- **Collected data**
■ ■ ■ ■ ■
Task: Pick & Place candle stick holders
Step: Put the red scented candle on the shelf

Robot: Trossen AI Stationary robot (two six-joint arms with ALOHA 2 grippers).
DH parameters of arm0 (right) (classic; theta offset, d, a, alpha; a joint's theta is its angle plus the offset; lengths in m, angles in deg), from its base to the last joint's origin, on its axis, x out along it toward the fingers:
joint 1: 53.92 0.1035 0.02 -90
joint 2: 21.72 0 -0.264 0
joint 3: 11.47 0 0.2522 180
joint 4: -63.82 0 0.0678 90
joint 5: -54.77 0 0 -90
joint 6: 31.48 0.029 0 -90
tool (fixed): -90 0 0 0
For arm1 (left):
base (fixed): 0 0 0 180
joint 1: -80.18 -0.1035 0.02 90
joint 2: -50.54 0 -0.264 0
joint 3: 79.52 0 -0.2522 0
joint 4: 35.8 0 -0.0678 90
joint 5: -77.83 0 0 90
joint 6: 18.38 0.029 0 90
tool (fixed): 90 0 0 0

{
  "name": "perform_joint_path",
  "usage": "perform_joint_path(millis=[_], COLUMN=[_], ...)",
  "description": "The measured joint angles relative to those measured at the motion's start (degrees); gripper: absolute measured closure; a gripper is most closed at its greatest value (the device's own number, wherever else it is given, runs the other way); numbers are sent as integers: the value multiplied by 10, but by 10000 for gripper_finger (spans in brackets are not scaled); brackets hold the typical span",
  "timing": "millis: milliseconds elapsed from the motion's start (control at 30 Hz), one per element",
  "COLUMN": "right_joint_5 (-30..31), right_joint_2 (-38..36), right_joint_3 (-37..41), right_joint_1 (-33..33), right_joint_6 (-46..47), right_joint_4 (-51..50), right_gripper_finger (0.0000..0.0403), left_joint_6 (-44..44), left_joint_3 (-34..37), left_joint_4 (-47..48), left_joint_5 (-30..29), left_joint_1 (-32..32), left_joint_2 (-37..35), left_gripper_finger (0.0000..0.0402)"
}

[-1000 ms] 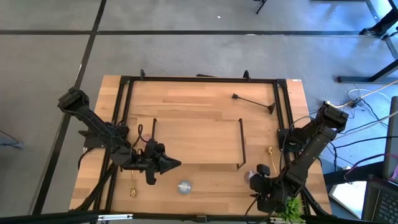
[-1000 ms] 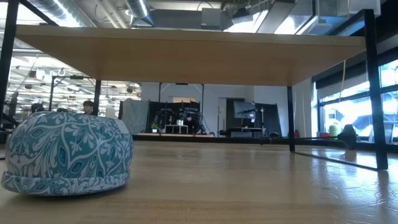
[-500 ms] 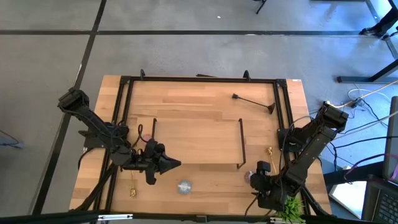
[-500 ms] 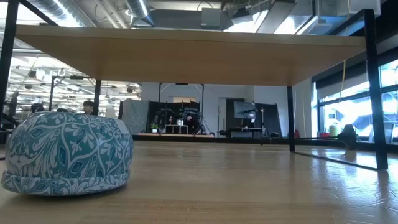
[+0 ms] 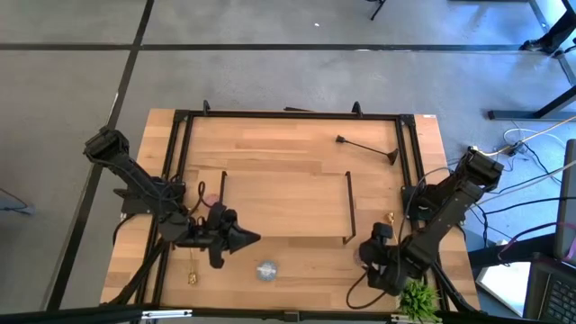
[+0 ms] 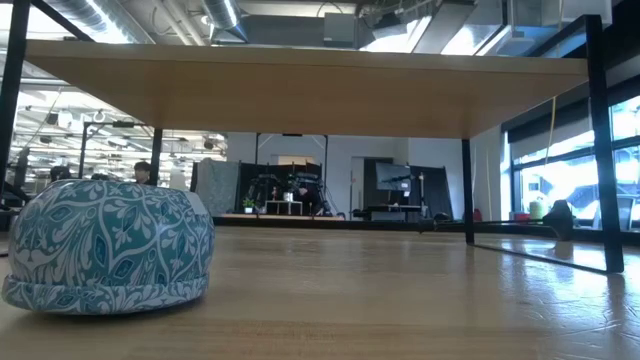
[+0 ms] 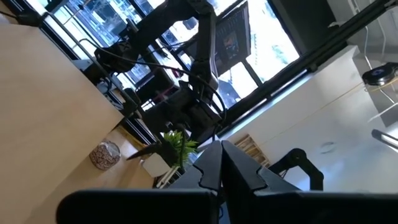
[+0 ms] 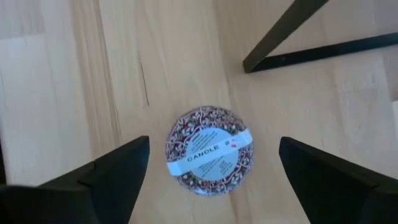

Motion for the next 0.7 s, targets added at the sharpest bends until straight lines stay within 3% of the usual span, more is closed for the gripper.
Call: perform_joint_path(millis=[700], right_joint_5=[-27], right_joint_2=[1], right_joint_3=[54], right_joint_1=[-6], right_joint_6=[12], right_joint_4=[74], right_gripper_finger=[40], left_joint_6=[2], left_joint_3=[0], left_joint_4=[0], left_joint_5=[-16], left_joint_1=[13], left_joint_2=[0], left_gripper_finger=[398])
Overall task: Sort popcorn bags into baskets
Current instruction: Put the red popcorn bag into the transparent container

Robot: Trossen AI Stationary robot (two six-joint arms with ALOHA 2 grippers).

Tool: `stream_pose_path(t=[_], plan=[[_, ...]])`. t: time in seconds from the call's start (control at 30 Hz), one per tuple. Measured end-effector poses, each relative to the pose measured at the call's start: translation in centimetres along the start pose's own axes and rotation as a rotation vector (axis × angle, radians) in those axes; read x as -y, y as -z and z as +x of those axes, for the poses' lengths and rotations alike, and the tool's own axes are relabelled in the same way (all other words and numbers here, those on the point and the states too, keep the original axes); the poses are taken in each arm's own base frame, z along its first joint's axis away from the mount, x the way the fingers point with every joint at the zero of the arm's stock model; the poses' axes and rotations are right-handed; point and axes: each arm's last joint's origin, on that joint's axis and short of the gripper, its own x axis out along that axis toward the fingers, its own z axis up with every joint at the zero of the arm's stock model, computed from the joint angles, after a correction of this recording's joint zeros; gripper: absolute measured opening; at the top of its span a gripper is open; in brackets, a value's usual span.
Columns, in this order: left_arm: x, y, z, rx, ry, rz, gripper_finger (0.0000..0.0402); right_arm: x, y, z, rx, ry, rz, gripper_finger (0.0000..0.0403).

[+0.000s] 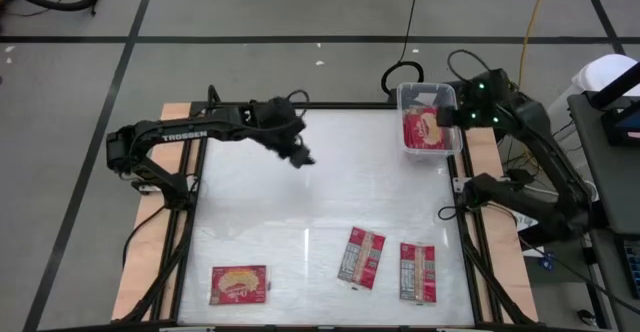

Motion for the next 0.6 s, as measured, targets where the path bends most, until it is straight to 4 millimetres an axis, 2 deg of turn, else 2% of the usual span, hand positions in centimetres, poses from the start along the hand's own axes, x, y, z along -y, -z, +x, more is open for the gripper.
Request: stream_pose_path(t=[0.1,0.2,0.33,0.43,0.6], plan=[[-1.2,2.5,-0.1,-0.196,-0.193,-0.096,0.0166,-1.4,0.1,-1.4,0.096,-0.194,-0.02,0.0114],[-1.3,5.1,-0.3,-0.387,-0.307,-0.093,0.0166,-2.6,0.4,-2.5,0.156,-0.341,-0.037,0.0114],[-1.1,9.1,0.4,-0.587,-0.371,-0.031,0.0166,-3.7,0.5,-3.1,0.195,-0.439,-0.083,0.0114],[-0.7,12.6,1.5,-0.699,-0.38,-0.023,0.0166,-4.2,0.6,-3.2,0.198,-0.465,-0.139,0.0114],[0.8,18.2,2.4,-0.89,-0.399,-0.126,0.0166,-4.8,1.1,-3.2,0.164,-0.516,-0.212,0.0114]])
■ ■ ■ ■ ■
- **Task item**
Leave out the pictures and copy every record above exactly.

- **Answer below**
Task: Pick & Place candle stick holders
Step: Put the red scented candle on the shelf

Robot: Trossen AI Stationary robot (two six-joint arms with ALOHA 2 grippers).
DH parameters of arm0 (right) (classic; theta offset, d, a, alpha; a joint's theta is its angle plus the offset; lengths in m, angles in deg), from its base to the last joint's origin, on its axis, x out along it toward the fingers:
joint 1: 53.92 0.1035 0.02 -90
joint 2: 21.72 0 -0.264 0
joint 3: 11.47 0 0.2522 180
joint 4: -63.82 0 0.0678 90
joint 5: -54.77 0 0 -90
joint 6: 31.48 0.029 0 -90
tool (fixed): -90 0 0 0
For arm1 (left):
base (fixed): 0 0 0 180
joint 1: -80.18 -0.1035 0.02 90
joint 2: -50.54 0 -0.264 0
joint 3: 79.52 0 -0.2522 0
joint 4: 35.8 0 -0.0678 90
joint 5: -77.83 0 0 90
joint 6: 18.38 0.029 0 90
tool (fixed): 90 0 0 0

{
  "name": "perform_joint_path",
  "usage": "perform_joint_path(millis=[_], COLUMN=[_], ...)",
  "description": "The measured joint angles relative to those measured at the motion's start (degrees); gripper: absolute measured closure; a gripper is most closed at its greatest value (the device's own number, wherever else it is given, runs the other way); numbers are sent as integers: the value multiplied by 10, but by 10000 for gripper_finger (spans in brackets are not scaled); brackets hold the typical span",
  "timing": "millis: milliseconds elapsed from the motion's start (control at 30 Hz), one per element",
  "COLUMN": "right_joint_5 (-30..31), right_joint_2 (-38..36), right_joint_3 (-37..41), right_joint_1 (-33..33), right_joint_6 (-46..47), right_joint_4 (-51..50), right_gripper_finger (0.0000..0.0403), left_joint_6 (-44..44), left_joint_3 (-34..37), left_joint_4 (-47..48), left_joint_5 (-30..29), left_joint_1 (-32..32), left_joint_2 (-37..35), left_gripper_finger (0.0000..0.0402)"
}

[-1000 ms] 
[-1000 ms] 
[-500 ms] 
[-500 ms] 
[+0 ms] 
[+0 ms] 
[+0 ms] 
[+0 ms] 

Motion for the next 0.7 s, targets added at the sharpest bends until straight lines stay within 3% of the usual span, more is closed for the gripper.
Call: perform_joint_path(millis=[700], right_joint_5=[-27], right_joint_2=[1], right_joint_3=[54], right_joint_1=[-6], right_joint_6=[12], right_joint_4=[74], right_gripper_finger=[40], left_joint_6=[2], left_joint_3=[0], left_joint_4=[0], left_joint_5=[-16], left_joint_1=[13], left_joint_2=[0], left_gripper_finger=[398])
Overall task: Sort popcorn bags into baskets
Current instruction: Put the red popcorn bag into the transparent container

Robot: Trossen AI Stationary robot (two six-joint arms with ALOHA 2 grippers).

Tool: `stream_pose_path(t=[_], plan=[[_, ...]])`. t: time in seconds from the call's start (control at 30 Hz), one per tuple. Measured end-effector poses, each relative to the pose measured at the call's start: translation in centimetres along the start pose's own axes and rotation as a rotation vector (axis × angle, radians) in those axes; read x as -y, y as -z and z as +x of those axes, for the poses' lengths and rotations alike, and the tool's own axes are relabelled in the same way (all other words and numbers here, those on the point and the states too, keep the original axes); the poses are taken in each arm's own base frame, z along its first joint's axis away from the mount, x the way the fingers point with every joint at the zero of the arm's stock model; the poses' axes and rotations are right-handed; point and axes: each arm's last joint's origin, on that joint's axis and short of the gripper, its own x axis out along that axis toward the fingers, its own z axis up with every joint at the zero of the arm's stock model, computed from the joint angles, after a correction of this recording's joint zeros; gripper: absolute measured opening; at the top of its span a gripper is open; in brackets, a value's usual span.
Columns, in this order: left_arm: x, y, z, rx, ry, rz, gripper_finger (0.0000..0.0402); right_arm: x, y, z, rx, ry, rz, gripper_finger (0.0000..0.0403).

[+0.000s] 

Motion for the next 0.6 s, as measured, targets where the path bends most, until it is straight to 4 millimetres an axis, 2 deg of turn, else 2% of the usual span, hand positions in centimetres, poses from the start along the hand's own axes, x, y, z along -y, -z, +x, more is open for the gripper.
Request: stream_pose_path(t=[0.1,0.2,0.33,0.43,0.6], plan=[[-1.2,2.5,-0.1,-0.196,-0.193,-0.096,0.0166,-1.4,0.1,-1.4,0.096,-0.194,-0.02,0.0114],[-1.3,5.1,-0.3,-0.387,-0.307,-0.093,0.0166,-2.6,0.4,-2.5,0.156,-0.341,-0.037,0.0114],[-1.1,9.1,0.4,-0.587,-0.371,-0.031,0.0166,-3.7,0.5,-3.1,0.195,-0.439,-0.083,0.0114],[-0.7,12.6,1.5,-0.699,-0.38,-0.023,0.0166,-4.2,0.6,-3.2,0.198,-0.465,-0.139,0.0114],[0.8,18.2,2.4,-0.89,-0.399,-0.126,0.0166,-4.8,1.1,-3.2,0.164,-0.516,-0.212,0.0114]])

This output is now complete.